◆ EXERCISE INSTRUCTIONS
Please transcribe the entries that follow exactly as they stand, skipping each picture.

◆ STORED DATA

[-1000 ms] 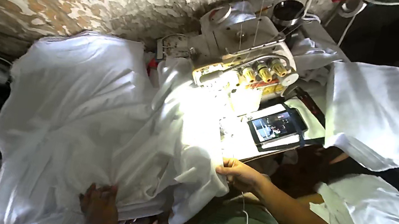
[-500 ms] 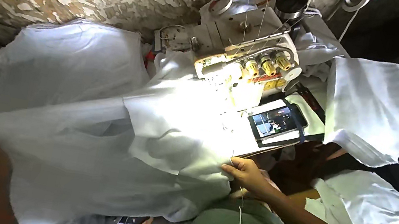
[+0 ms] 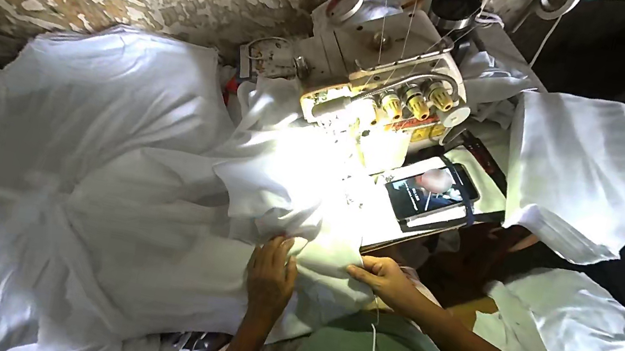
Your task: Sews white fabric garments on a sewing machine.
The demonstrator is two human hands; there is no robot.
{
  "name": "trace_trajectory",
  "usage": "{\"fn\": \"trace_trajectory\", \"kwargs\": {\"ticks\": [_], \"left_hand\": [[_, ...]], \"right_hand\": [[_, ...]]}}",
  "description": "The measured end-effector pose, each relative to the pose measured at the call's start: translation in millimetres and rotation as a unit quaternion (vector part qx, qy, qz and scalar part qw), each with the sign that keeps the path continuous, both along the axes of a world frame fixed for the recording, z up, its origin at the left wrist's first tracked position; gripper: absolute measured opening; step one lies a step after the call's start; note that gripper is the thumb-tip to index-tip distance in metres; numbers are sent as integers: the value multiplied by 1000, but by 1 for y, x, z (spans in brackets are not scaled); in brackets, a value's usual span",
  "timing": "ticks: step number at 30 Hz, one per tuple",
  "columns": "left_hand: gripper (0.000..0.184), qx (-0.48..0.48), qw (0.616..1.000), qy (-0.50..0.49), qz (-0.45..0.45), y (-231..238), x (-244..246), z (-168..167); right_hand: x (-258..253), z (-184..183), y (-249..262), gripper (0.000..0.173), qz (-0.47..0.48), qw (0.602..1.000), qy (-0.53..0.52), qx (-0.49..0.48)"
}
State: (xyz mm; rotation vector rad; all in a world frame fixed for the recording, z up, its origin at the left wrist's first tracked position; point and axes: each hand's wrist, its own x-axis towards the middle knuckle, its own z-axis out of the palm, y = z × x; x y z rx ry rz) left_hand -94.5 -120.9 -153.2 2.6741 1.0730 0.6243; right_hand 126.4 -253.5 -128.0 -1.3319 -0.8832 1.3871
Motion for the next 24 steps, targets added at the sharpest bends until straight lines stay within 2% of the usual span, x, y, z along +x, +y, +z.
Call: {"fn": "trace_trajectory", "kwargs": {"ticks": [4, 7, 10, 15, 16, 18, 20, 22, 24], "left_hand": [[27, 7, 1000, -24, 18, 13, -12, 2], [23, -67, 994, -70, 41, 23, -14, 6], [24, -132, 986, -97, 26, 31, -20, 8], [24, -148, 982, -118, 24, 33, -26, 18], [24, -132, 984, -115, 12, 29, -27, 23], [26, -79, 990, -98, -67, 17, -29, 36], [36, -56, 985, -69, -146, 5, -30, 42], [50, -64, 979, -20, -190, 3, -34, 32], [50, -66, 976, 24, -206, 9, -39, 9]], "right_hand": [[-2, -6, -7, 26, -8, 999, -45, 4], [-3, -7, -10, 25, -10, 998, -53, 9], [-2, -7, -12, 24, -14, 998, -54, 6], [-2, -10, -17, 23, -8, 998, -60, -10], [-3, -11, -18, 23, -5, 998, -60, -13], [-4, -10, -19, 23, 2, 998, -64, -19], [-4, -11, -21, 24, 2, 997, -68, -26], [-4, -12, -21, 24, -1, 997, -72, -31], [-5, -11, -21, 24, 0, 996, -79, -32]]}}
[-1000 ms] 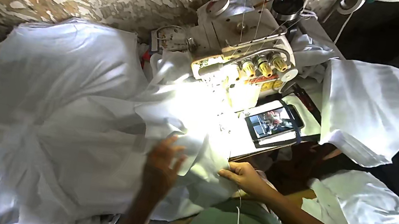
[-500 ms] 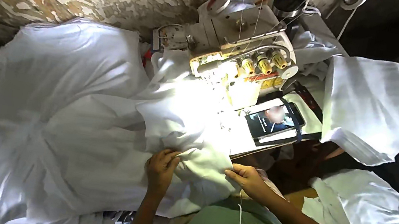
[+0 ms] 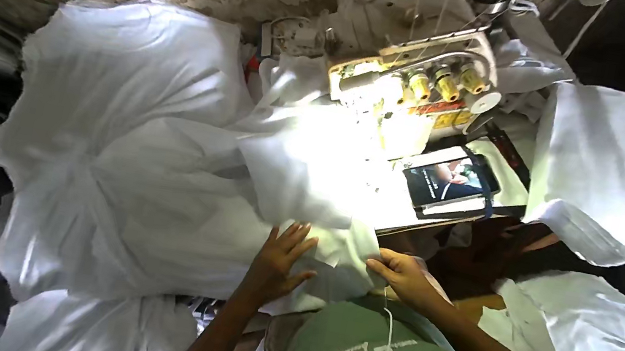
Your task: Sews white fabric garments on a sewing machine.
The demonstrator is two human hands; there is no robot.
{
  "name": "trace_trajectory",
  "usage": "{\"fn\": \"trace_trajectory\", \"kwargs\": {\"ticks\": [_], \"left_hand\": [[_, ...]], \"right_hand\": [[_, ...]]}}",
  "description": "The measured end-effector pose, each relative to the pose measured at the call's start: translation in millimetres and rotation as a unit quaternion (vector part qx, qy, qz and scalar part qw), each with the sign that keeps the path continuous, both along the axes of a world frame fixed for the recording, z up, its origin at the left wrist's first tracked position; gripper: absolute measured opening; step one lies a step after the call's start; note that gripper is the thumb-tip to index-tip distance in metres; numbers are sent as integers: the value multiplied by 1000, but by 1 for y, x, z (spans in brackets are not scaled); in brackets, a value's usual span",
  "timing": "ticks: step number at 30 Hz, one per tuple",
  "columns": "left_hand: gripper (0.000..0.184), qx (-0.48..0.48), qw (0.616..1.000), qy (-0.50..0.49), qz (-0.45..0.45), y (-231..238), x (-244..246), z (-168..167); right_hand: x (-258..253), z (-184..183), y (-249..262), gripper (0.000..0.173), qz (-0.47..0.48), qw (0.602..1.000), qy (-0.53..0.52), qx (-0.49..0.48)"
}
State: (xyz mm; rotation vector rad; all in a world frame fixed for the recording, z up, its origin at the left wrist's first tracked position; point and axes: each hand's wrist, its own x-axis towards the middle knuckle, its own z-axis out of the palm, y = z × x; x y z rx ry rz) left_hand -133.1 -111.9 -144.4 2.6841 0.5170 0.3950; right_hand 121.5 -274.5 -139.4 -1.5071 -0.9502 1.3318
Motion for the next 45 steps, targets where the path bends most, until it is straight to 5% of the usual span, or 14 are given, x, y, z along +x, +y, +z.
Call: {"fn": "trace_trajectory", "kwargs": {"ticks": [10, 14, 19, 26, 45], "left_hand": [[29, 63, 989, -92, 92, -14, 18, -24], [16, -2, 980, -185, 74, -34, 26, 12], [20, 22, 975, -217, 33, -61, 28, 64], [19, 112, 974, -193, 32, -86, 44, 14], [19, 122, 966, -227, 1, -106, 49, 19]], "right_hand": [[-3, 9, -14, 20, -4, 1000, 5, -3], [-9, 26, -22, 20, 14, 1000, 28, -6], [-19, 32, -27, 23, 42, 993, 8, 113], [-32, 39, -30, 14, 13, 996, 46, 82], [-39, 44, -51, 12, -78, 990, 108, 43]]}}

◆ RESPONSE
[-1000 ms] 
[-500 ms] 
[+0 ms] 
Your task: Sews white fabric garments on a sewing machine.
The demonstrator is two human hands; there is no robot.
{
  "name": "trace_trajectory",
  "usage": "{\"fn\": \"trace_trajectory\", \"kwargs\": {\"ticks\": [_], \"left_hand\": [[_, ...]], \"right_hand\": [[_, ...]]}}",
  "description": "The measured end-effector pose, each relative to the pose measured at the call's start: translation in millimetres and rotation as a unit quaternion (vector part qx, qy, qz and scalar part qw), each with the sign that keeps the path continuous, both along the axes of a world frame fixed for the recording, z up, its origin at the left wrist's first tracked position; gripper: absolute measured opening; step one lies a step after the call's start; note that gripper is the thumb-tip to index-tip distance in metres; numbers are sent as integers: the value multiplied by 1000, but by 1 for y, x, z (spans in brackets are not scaled); in brackets, a value's usual span",
  "timing": "ticks: step number at 30 Hz, one per tuple",
  "columns": "left_hand: gripper (0.000..0.184), qx (-0.48..0.48), qw (0.616..1.000), qy (-0.50..0.49), qz (-0.45..0.45), y (-231..238), x (-244..246), z (-168..167); right_hand: x (-258..253), z (-184..183), y (-249..262), gripper (0.000..0.173), qz (-0.47..0.48), qw (0.602..1.000), qy (-0.53..0.52), qx (-0.49..0.48)"
}
State: (xyz mm; rotation vector rad; all in a world frame fixed for the recording, z up, its origin at the left wrist's first tracked position; point and axes: each hand's wrist, its own x-axis towards the middle knuckle, its own z-axis out of the palm, y = z × x; x y z rx ry rz) left_hand -94.5 -120.9 -153.2 2.6741 1.0730 0.6243; right_hand 126.4 -253.5 -128.0 -1.3319 -0.8832 1.3871
Motion for the next 24 steps, targets added at the sharpest bends until straight lines stay within 2% of the usual span, x, y, z along +x, +y, +z.
Call: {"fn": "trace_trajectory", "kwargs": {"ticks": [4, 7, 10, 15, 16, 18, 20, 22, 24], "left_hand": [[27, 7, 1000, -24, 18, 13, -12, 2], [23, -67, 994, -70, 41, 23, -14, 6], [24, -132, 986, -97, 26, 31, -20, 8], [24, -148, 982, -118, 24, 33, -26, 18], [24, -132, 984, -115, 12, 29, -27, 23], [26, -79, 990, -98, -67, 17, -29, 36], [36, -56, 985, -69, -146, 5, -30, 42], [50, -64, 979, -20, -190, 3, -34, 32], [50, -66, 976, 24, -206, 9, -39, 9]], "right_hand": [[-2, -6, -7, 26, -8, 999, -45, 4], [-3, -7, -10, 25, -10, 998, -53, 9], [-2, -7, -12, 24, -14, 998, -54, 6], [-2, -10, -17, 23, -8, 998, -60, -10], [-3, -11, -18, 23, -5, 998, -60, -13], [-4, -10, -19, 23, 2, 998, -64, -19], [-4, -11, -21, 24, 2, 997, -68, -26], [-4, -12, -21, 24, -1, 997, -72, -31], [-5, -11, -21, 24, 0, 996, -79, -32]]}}
[-1000 ms] 
[-500 ms] 
[+0 ms] 
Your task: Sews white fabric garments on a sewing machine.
The demonstrator is two human hands; there is no robot.
{
  "name": "trace_trajectory",
  "usage": "{\"fn\": \"trace_trajectory\", \"kwargs\": {\"ticks\": [_], \"left_hand\": [[_, ...]], \"right_hand\": [[_, ...]]}}",
  "description": "The measured end-effector pose, each relative to the pose measured at the call's start: translation in millimetres and rotation as a unit quaternion (vector part qx, qy, qz and scalar part qw), each with the sign that keeps the path continuous, both along the axes of a world frame fixed for the recording, z up, its origin at the left wrist's first tracked position; gripper: absolute measured opening; step one lies a step after the call's start; note that gripper is the thumb-tip to index-tip distance in metres; numbers are sent as integers: the value multiplied by 1000, but by 1 for y, x, z (spans in brackets are not scaled); in brackets, a value's usual span",
  "timing": "ticks: step number at 30 Hz, one per tuple",
  "columns": "left_hand: gripper (0.000..0.184), qx (-0.48..0.48), qw (0.616..1.000), qy (-0.50..0.49), qz (-0.45..0.45), y (-231..238), x (-244..246), z (-168..167); right_hand: x (-258..253), z (-184..183), y (-249..262), gripper (0.000..0.173), qz (-0.47..0.48), qw (0.602..1.000), qy (-0.53..0.52), qx (-0.49..0.48)"
}
State: (xyz mm; rotation vector rad; all in a world frame fixed for the recording, z up, its origin at the left wrist's first tracked position; point and axes: each hand's wrist, its own x-axis towards the middle knuckle, its own z-axis out of the palm, y = z × x; x y z rx ry rz) left_hand -133.1 -111.9 -144.4 2.6841 0.5170 0.3950; right_hand 121.5 -274.5 -139.4 -1.5071 -0.9502 1.3318
Motion for the next 45 steps, targets where the path bends most, until it is straight to 5% of the usual span, or 14 are given, x, y, z along +x, +y, +z.
Call: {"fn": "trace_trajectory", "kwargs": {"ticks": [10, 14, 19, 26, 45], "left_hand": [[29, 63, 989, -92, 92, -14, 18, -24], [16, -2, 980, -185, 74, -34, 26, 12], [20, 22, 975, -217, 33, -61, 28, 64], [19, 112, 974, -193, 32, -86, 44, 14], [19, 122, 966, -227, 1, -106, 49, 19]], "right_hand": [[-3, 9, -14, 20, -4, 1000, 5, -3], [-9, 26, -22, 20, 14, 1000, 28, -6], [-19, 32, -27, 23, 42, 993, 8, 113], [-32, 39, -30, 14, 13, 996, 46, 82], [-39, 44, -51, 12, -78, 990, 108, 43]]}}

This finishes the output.